Brussels diary
Caught in a trap
‘Any idiot can face a crisis, it’s day to day living which wears you out.’ - Either Anton Chekov or Bing Crosby
In 2021, I took for the first time the EU simultaneous interpreting test, working from my passive languages French and German into my native English. I failed and it wasn't close. In 2024, after years of work and moving to Brussels to take up a job as an interpreter, I took the test and failed again. I now have one go left at the tests; I am 43 and living in Brussels on a work visa.
The pressure begins to feel unbearable.
I take a day off on a Wednesday in February and realise there is no longer anything in my life that would make me feel happy. There is nothing that I want. Nothing that feels possible, nothing that feels under my control. I want to make a success of this interpreting business, which I have come to late, but the way forward feels so narrow now. I’d like to have success with my writing – my novel is with an agent, a state of affairs which only years earlier would have truly gladdened my heart. But right now it feels like nothing could ever make me happy. I am upset and sometimes cry, but not from being unhappy but at the fact that I am so unhappy. There is a distinction there.
I have so much going for me, as I am regularly reminded. I come from a loving family and have never doubted they love me for one single minute of my life. I run, regularly, and am in good health. I have an amazing partner who adores me and I her. I am financially solvent and debt free, and have no addictions more harmful than writing.
Yet somehow I don’t feel any of it; my delight in life is like a car engine that refuses to start. It just doesn’t take. Perhaps in my youth I played up sadness or wallowed in it, but this isn’t that, this is something claiming me. I resolve to make the best of things, and yet almost every Thursday I am tired and my nerves tingle with pain. Is this just the reality of having a job?
It’s safe to say I don’t like Brussels all that much. Does anyone? It’s grey and the streets are covered in dogshit. Belgian jokes about lacking a government are funnier from a distance; on the ground, it means sclerosis, apathy and the defeat of ambitious people. There are things I do like; the wonderful cinemas, Le Coq and Merlo, the superb adult education centre where I learn Dutch twice a week at a bargain price.
Yet somehow the city keeps killing my optimism, and I note the irony of being desperate to make a career in a city I don’t like all that much. So the obvious choice is to leave – go elsewhere where I’m inevitably happier within hours of arrival. In the past years I’ve visited Rotterdam, Manchester, Saxony and Galicia, and I’d rather live in any one of them than where I do now.
But then there is a little word called Brexit, and the fact that my presence in the city is inching me towards Permanent Residency and a right to reside in Europe once again. If I got a job elsewhere, even in Europe’s bigger and funner places, my EU residency visa clock would be reset to zero. Nor does the New World have much appeal. I can always go back to the UK, or rather London, but I’ve just done ten years there hammering away and got nowhere – not well-paid work, nor my scripts produced, nor my novels published. Nothing but nos.

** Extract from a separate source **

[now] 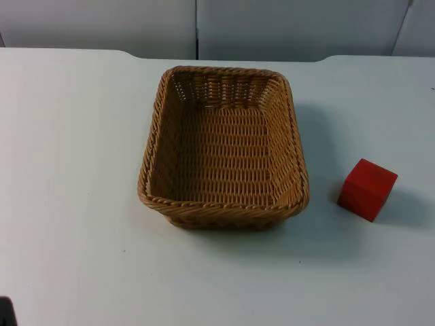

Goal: Pick up the basket with the left hand and place the cube into the basket with the right hand.

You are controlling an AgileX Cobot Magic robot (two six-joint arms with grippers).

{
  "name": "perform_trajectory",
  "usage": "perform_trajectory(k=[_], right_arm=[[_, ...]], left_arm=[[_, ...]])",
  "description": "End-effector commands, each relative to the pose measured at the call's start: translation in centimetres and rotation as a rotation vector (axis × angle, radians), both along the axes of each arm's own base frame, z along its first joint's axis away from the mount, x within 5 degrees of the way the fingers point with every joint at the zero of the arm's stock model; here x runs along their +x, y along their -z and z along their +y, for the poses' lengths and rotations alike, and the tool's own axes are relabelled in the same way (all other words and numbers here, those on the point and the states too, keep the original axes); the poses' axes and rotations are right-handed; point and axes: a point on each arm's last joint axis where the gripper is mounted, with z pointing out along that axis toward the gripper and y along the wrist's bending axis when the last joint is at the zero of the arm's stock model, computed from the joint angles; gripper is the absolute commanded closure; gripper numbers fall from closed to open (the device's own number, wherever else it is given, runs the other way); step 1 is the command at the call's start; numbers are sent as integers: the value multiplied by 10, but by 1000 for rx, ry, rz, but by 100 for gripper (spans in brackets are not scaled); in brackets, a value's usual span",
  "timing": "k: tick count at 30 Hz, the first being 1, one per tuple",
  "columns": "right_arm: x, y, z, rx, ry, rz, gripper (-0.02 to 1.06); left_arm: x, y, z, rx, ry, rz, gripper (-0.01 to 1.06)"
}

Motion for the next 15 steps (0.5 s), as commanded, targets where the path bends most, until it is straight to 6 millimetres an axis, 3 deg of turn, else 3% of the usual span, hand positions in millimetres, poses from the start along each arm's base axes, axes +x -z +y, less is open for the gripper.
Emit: perform_trajectory(k=[1, 3, 6, 7, 10, 11, 13, 15], right_arm=[[1, 0, -1, -7, 11, -7, 105], [1, 0, -1, -7, 11, -7, 105], [1, 0, -1, -7, 11, -7, 105], [1, 0, -1, -7, 11, -7, 105], [1, 0, -1, -7, 11, -7, 105], [1, 0, -1, -7, 11, -7, 105], [1, 0, -1, -7, 11, -7, 105], [1, 0, -1, -7, 11, -7, 105]], left_arm=[[0, 2, -1, -14, 1, 0, 105], [0, 1, -2, -23, 7, -3, 105], [-6, -17, -16, -239, 102, -74, 105], [-6, -17, -16, -239, 102, -74, 105], [-5, -48, -35, -391, 272, -91, 105], [-5, -48, -35, -391, 272, -91, 105], [15, -58, -42, -432, 295, 36, 105], [51, -59, -51, -435, 319, 200, 105]])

So I decide again and again, weekly even, pep talk by pep talk, that my best option is to continue where I am, but then I am squarely back to the problem of my unexpected quotidian unhappiness. Months of my life pass by going round the contradictions above, a problem without a solution, which doesn’t seem to stop my mind trying to.
I listen to music and make playlists. Again and again, I find new music I love, more than ever even, and make playlists for my partner and my friends. But what is the music that appeals to me now? I like classic Italian pop, Cate LeBon, film soundtracks, The Cure, ‘I love the sound of breaking glass.’ This song by Low gets what I’m feeling; momentum without hope. That being happy and proudly keeping on are two different things.